- _Your task_
Given the records below, set each one down again exactly as it reads.
[Records provided — start]
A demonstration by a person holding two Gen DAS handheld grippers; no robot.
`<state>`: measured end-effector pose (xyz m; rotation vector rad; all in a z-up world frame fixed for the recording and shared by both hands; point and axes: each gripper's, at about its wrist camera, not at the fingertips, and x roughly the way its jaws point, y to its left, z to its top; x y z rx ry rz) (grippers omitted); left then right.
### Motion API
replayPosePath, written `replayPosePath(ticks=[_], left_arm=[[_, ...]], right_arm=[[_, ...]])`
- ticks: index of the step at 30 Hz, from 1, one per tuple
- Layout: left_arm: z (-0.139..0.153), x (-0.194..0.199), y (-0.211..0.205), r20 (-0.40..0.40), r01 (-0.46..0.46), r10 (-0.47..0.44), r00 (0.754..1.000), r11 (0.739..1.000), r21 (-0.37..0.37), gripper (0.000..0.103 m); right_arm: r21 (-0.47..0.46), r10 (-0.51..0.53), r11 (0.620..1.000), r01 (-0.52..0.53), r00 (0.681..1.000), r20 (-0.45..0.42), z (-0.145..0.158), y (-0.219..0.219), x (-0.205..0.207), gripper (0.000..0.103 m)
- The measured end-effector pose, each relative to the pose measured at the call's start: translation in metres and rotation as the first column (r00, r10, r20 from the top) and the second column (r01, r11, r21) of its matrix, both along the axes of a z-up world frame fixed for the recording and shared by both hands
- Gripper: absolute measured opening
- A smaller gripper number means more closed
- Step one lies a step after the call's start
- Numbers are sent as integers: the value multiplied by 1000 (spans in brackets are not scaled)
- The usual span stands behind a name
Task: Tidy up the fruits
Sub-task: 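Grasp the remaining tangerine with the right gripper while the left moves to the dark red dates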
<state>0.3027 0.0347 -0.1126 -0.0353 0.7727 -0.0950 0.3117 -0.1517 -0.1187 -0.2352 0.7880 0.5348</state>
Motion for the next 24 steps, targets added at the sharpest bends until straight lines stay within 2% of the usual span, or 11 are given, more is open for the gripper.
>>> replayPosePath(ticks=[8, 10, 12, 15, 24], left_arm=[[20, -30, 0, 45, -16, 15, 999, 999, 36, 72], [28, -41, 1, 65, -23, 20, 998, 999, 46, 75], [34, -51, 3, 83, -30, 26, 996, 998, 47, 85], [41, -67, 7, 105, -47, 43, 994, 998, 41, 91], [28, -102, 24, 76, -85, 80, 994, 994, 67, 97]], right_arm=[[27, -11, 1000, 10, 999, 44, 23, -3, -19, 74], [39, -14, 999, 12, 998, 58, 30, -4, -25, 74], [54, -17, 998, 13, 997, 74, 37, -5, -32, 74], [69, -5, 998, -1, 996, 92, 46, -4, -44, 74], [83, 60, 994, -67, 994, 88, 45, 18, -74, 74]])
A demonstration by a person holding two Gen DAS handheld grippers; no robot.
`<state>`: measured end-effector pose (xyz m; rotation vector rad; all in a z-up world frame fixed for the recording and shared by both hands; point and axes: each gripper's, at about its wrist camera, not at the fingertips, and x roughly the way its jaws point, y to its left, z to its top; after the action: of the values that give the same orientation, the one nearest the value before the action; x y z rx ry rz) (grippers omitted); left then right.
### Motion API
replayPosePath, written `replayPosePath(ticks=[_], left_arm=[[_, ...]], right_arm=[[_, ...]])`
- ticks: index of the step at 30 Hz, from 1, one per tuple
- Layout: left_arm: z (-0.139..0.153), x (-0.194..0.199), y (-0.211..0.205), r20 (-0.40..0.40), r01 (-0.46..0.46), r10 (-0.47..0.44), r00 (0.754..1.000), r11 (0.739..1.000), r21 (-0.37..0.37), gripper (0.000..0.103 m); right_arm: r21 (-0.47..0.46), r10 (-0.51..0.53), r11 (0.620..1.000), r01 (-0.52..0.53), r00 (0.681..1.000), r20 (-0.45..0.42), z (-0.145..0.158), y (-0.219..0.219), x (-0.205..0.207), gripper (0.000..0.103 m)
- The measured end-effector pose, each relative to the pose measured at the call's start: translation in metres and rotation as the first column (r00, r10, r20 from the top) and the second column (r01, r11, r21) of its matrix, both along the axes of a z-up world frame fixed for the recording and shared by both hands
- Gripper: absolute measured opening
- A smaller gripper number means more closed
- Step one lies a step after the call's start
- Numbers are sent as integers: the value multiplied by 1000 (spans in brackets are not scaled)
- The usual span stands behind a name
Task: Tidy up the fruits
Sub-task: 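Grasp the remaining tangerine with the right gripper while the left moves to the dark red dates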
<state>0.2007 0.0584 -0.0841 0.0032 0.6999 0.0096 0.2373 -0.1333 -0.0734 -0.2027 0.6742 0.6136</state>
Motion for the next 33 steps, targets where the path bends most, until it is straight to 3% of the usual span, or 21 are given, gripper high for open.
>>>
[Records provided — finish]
- _Response to the exercise_
A demonstration by a person holding two Gen DAS handheld grippers; no robot.
`<state>`: measured end-effector pose (xyz m; rotation vector rad; all in a z-up world frame fixed for the recording and shared by both hands; point and axes: each gripper's, at about its wrist camera, not at the fingertips, and x roughly the way its jaws point, y to its left, z to its top; x y z rx ry rz) (grippers omitted); left then right.
### Motion API
replayPosePath, written `replayPosePath(ticks=[_], left_arm=[[_, ...]], right_arm=[[_, ...]])`
- ticks: index of the step at 30 Hz, from 1, one per tuple
- Layout: left_arm: z (-0.139..0.153), x (-0.194..0.199), y (-0.211..0.205), r20 (-0.40..0.40), r01 (-0.46..0.46), r10 (-0.47..0.44), r00 (0.754..1.000), r11 (0.739..1.000), r21 (-0.37..0.37), gripper (0.000..0.103 m); right_arm: r21 (-0.47..0.46), r10 (-0.51..0.53), r11 (0.620..1.000), r01 (-0.52..0.53), r00 (0.681..1.000), r20 (-0.45..0.42), z (-0.145..0.158), y (-0.219..0.219), x (-0.205..0.207), gripper (0.000..0.103 m)
- The measured end-effector pose, each relative to the pose measured at the call's start: translation in metres and rotation as the first column (r00, r10, r20 from the top) and the second column (r01, r11, r21) of its matrix, both along the axes of a z-up world frame fixed for the recording and shared by both hands
- Gripper: absolute measured opening
- A smaller gripper number means more closed
- Step one lies a step after the call's start
- Numbers are sent as integers: the value multiplied by 1000 (spans in brackets are not scaled)
- The usual span stands behind a name
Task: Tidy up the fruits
Sub-task: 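Grasp the remaining tangerine with the right gripper while the left moves to the dark red dates
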<state>0.3027 0.0347 -0.1126 -0.0353 0.7727 -0.0950 0.3117 -0.1517 -0.1187 -0.2352 0.7880 0.5348</state>
Motion for the next 24 steps, targets added at the sharpest bends until straight lines stay within 2% of the usual span, or 11 are given, more is open for the gripper.
>>> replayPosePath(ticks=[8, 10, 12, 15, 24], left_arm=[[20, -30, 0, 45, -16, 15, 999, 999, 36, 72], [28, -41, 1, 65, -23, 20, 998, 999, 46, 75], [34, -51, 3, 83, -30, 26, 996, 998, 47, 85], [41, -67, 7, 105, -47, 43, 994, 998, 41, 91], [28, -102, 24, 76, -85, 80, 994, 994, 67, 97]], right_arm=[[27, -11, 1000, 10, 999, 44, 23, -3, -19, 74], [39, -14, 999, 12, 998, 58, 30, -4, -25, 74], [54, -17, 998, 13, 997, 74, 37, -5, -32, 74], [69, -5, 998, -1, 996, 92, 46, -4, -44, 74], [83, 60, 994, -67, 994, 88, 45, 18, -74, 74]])
A demonstration by a person holding two Gen DAS handheld grippers; no robot.
`<state>`: measured end-effector pose (xyz m; rotation vector rad; all in a z-up world frame fixed for the recording and shared by both hands; point and axes: each gripper's, at about its wrist camera, not at the fingertips, and x roughly the way its jaws point, y to its left, z to its top; after the action: of the values that give the same orientation, the one nearest the value before the action; x y z rx ry rz) (grippers omitted); left then right.
### Motion API
replayPosePath, written `replayPosePath(ticks=[_], left_arm=[[_, ...]], right_arm=[[_, ...]])`
- ticks: index of the step at 30 Hz, from 1, one per tuple
- Layout: left_arm: z (-0.139..0.153), x (-0.194..0.199), y (-0.211..0.205), r20 (-0.40..0.40), r01 (-0.46..0.46), r10 (-0.47..0.44), r00 (0.754..1.000), r11 (0.739..1.000), r21 (-0.37..0.37), gripper (0.000..0.103 m); right_arm: r21 (-0.47..0.46), r10 (-0.51..0.53), r11 (0.620..1.000), r01 (-0.52..0.53), r00 (0.681..1.000), r20 (-0.45..0.42), z (-0.145..0.158), y (-0.219..0.219), x (-0.205..0.207), gripper (0.000..0.103 m)
- The measured end-effector pose, each relative to the pose measured at the call's start: translation in metres and rotation as the first column (r00, r10, r20 from the top) and the second column (r01, r11, r21) of its matrix, both along the axes of a z-up world frame fixed for the recording and shared by both hands
- Gripper: absolute measured opening
- A smaller gripper number means more closed
- Step one lies a step after the call's start
- Numbers are sent as integers: the value multiplied by 1000 (spans in brackets are not scaled)
- The usual span stands behind a name
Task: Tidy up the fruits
Sub-task: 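Grasp the remaining tangerine with the right gripper while the left moves to the dark red dates
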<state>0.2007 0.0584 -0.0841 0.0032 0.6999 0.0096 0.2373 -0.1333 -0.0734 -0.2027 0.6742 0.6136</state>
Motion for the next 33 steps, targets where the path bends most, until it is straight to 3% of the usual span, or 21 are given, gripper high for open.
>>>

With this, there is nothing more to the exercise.